A single number is the answer: the count of lines in the records that hold the word "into".

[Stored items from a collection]
•••••
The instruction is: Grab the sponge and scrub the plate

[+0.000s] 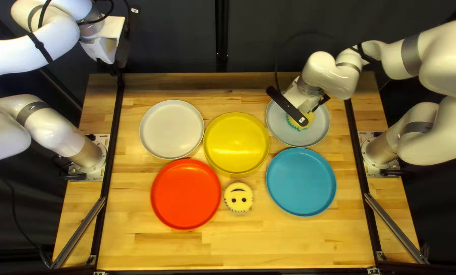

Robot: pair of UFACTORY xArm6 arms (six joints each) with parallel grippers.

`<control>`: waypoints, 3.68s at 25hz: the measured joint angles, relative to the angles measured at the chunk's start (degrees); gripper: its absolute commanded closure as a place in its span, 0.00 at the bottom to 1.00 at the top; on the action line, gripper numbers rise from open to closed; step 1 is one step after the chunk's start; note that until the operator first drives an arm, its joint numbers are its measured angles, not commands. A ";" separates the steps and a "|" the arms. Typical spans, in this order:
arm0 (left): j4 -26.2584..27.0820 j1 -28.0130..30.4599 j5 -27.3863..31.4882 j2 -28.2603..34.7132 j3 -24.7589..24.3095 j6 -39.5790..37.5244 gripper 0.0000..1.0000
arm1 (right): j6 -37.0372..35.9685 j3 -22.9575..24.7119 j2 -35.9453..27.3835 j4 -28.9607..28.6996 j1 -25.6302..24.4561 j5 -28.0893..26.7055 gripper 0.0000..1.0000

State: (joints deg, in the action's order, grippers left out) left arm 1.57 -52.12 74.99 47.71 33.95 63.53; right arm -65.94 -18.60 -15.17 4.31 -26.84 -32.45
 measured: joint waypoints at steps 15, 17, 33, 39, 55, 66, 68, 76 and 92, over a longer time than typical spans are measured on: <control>0.00 0.00 0.00 0.00 0.00 0.00 0.00 | -7.80 -9.02 9.72 -2.29 -5.08 2.02 1.00; 0.00 0.00 0.00 0.00 0.00 0.00 0.00 | -8.73 -10.96 11.22 -2.81 -5.32 2.06 1.00; 0.00 0.00 0.00 0.00 0.00 0.00 0.00 | -12.01 -5.75 6.12 -3.76 -7.48 1.93 1.00; 0.00 0.00 0.00 0.00 0.00 0.00 0.00 | -13.26 -2.32 3.58 -3.59 -8.80 1.77 1.00; 0.00 0.00 0.00 0.00 0.00 0.00 0.00 | -13.52 -14.12 14.26 -4.87 -6.55 1.71 1.00; 0.00 0.00 0.00 0.00 0.00 0.00 0.00 | -14.97 -6.87 8.56 -5.01 -7.18 2.92 1.00; 0.00 0.00 0.00 0.00 0.00 0.00 0.00 | -14.17 -4.72 6.08 -4.60 -7.02 2.44 1.00; 0.00 0.00 0.00 0.00 0.00 0.00 0.00 | -7.36 1.94 -1.72 -1.35 -2.88 0.31 1.00; 0.00 0.00 0.00 0.00 0.00 0.00 0.00 | -9.32 -14.61 14.41 -2.63 -2.13 1.32 1.00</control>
State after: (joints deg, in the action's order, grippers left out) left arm 1.57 -52.12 74.99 47.71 33.95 63.53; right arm -75.25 -33.20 -0.76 1.67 -28.97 -31.12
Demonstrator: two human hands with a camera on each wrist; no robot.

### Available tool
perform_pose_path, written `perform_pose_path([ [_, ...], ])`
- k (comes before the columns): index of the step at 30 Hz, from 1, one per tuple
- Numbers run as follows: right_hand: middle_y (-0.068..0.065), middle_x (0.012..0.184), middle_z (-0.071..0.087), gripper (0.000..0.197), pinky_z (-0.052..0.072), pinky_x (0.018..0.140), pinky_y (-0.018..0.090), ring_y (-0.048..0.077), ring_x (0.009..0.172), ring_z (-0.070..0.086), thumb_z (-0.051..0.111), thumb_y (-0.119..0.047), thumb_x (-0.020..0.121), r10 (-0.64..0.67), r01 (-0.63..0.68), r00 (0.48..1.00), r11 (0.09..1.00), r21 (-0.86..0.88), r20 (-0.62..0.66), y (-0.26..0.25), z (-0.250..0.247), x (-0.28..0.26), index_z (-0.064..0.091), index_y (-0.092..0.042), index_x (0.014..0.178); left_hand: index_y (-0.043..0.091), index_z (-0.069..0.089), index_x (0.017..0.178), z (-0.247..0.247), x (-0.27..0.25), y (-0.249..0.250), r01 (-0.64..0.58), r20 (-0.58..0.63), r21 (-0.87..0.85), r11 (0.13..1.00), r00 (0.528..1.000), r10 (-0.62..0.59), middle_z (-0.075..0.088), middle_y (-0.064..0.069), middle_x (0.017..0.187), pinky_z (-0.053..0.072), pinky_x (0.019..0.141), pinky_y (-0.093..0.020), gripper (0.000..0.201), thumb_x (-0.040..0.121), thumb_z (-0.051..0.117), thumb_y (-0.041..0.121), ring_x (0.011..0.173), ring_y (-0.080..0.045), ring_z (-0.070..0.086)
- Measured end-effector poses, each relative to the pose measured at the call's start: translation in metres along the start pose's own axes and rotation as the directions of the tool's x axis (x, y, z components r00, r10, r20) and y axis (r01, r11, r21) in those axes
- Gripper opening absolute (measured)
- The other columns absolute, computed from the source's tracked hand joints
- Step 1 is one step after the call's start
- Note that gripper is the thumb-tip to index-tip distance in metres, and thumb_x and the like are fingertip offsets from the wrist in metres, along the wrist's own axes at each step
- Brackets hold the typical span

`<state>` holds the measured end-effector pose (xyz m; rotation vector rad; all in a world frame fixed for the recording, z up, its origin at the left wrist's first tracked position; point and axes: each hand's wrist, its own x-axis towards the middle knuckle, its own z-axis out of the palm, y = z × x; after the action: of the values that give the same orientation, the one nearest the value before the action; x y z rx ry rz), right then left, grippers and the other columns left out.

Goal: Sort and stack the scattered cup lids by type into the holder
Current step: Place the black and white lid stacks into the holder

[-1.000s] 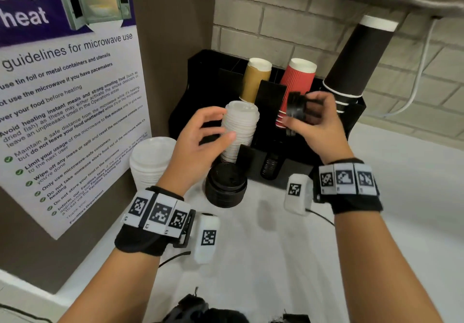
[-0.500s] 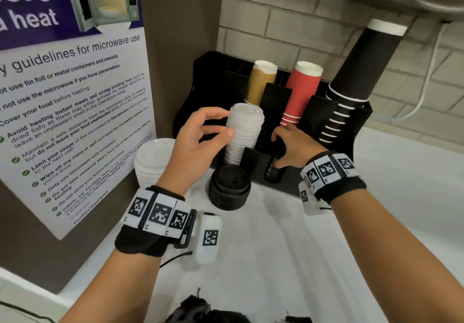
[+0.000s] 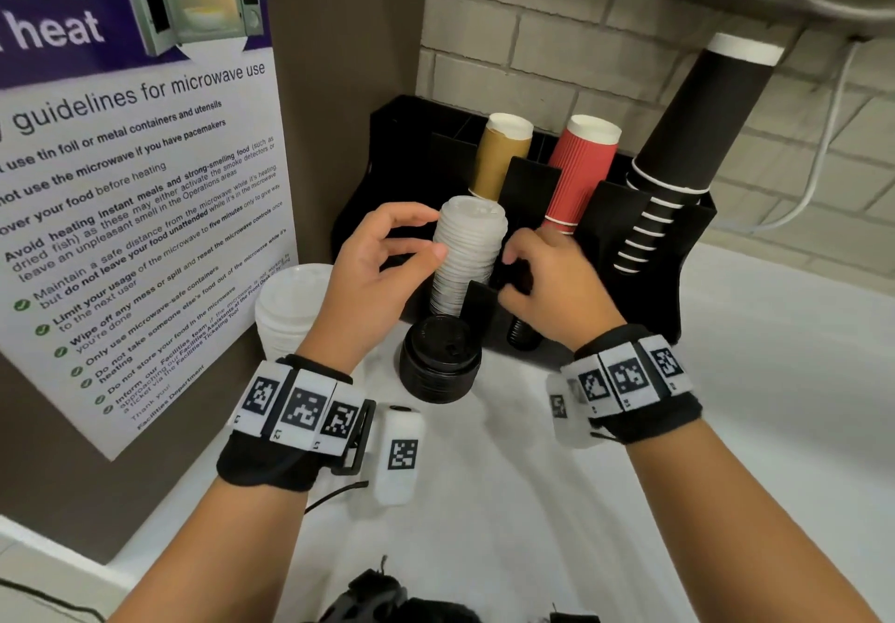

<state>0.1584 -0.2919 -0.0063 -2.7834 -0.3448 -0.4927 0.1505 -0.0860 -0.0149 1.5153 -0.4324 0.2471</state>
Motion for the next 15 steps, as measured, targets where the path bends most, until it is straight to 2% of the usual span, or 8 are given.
perform_pose_path([
  [1, 0.006, 0.101, 0.053, 0.029, 0.048, 0.078, 0.037, 0.024, 0.091, 0.053, 0.07, -0.021, 0.077, -0.013, 0.009, 0.999, 0.992, 0.129, 0.035, -0.011, 0.002, -0.003, 0.057, -0.011, 0.101, 0.032, 0.061, 0.108, 0.0, 0.0, 0.0, 0.0, 0.0, 0.002, 1.0, 1.0, 0.0, 0.059, 0.012, 0.117, 0.052, 0.095, -0.041, 0.027, 0.082, 0.065, 0.027, 0.097, -0.005, 0.063],
  [2, 0.004, 0.099, 0.052, 0.03, 0.049, 0.078, 0.037, 0.022, 0.089, 0.054, 0.071, -0.026, 0.078, -0.02, -0.006, 0.991, 0.981, 0.196, 0.134, -0.02, 0.007, -0.006, 0.056, -0.012, 0.1, 0.032, 0.061, 0.108, 0.0, 0.0, 0.001, -0.001, 0.001, 0.003, 1.0, 1.0, 0.001, 0.059, 0.013, 0.116, 0.052, 0.095, -0.041, 0.026, 0.082, 0.065, 0.027, 0.096, -0.004, 0.063],
  [4, 0.001, 0.104, 0.045, 0.041, 0.049, 0.079, 0.036, 0.022, 0.092, 0.051, 0.071, -0.042, 0.079, -0.009, -0.065, 0.914, 0.984, 0.167, 0.405, -0.035, 0.021, -0.011, 0.049, -0.016, 0.102, 0.03, 0.061, 0.108, 0.0, 0.0, 0.001, -0.006, 0.006, 0.002, 1.0, 1.0, 0.006, 0.06, 0.013, 0.115, 0.053, 0.095, -0.04, 0.025, 0.083, 0.065, 0.026, 0.095, -0.004, 0.063],
  [5, 0.001, 0.106, 0.041, 0.047, 0.048, 0.081, 0.037, 0.023, 0.095, 0.05, 0.07, -0.048, 0.078, 0.014, -0.079, 0.869, 0.991, 0.11, 0.495, -0.041, 0.028, -0.013, 0.045, -0.018, 0.105, 0.03, 0.062, 0.108, 0.0, -0.001, 0.001, -0.006, 0.008, 0.001, 1.0, 1.0, 0.006, 0.06, 0.013, 0.114, 0.053, 0.094, -0.04, 0.025, 0.083, 0.065, 0.026, 0.095, -0.004, 0.063],
  [6, 0.001, 0.109, 0.038, 0.052, 0.048, 0.083, 0.04, 0.026, 0.098, 0.048, 0.069, -0.051, 0.077, 0.036, -0.075, 0.846, 0.996, 0.052, 0.532, -0.044, 0.036, -0.015, 0.042, -0.018, 0.107, 0.029, 0.062, 0.108, -0.001, -0.002, 0.001, -0.004, 0.009, -0.001, 1.0, 1.0, 0.004, 0.061, 0.013, 0.114, 0.053, 0.094, -0.039, 0.025, 0.084, 0.065, 0.026, 0.095, -0.004, 0.063],
  [9, 0.005, 0.116, 0.034, 0.062, 0.048, 0.086, 0.047, 0.032, 0.103, 0.045, 0.07, -0.053, 0.076, 0.086, -0.066, 0.85, 0.996, -0.058, 0.519, -0.052, 0.053, -0.018, 0.038, -0.017, 0.114, 0.028, 0.062, 0.108, -0.004, -0.003, 0.0, 0.0, 0.003, -0.005, 1.0, 1.0, 0.0, 0.061, 0.013, 0.114, 0.053, 0.094, -0.038, 0.024, 0.084, 0.065, 0.026, 0.095, -0.005, 0.063],
  [15, 0.007, 0.119, 0.03, 0.066, 0.047, 0.085, 0.045, 0.034, 0.102, 0.044, 0.073, -0.045, 0.075, 0.122, -0.127, 0.879, 0.992, -0.019, 0.461, -0.056, 0.064, -0.016, 0.035, -0.016, 0.12, 0.03, 0.063, 0.107, -0.005, -0.003, 0.0, 0.005, -0.01, -0.004, 1.0, 1.0, -0.005, 0.061, 0.015, 0.113, 0.053, 0.095, -0.04, 0.024, 0.083, 0.065, 0.026, 0.094, -0.006, 0.063],
])
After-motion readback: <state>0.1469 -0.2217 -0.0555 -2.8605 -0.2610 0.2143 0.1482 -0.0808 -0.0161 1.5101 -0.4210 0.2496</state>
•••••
_YOUR RESPONSE:_
2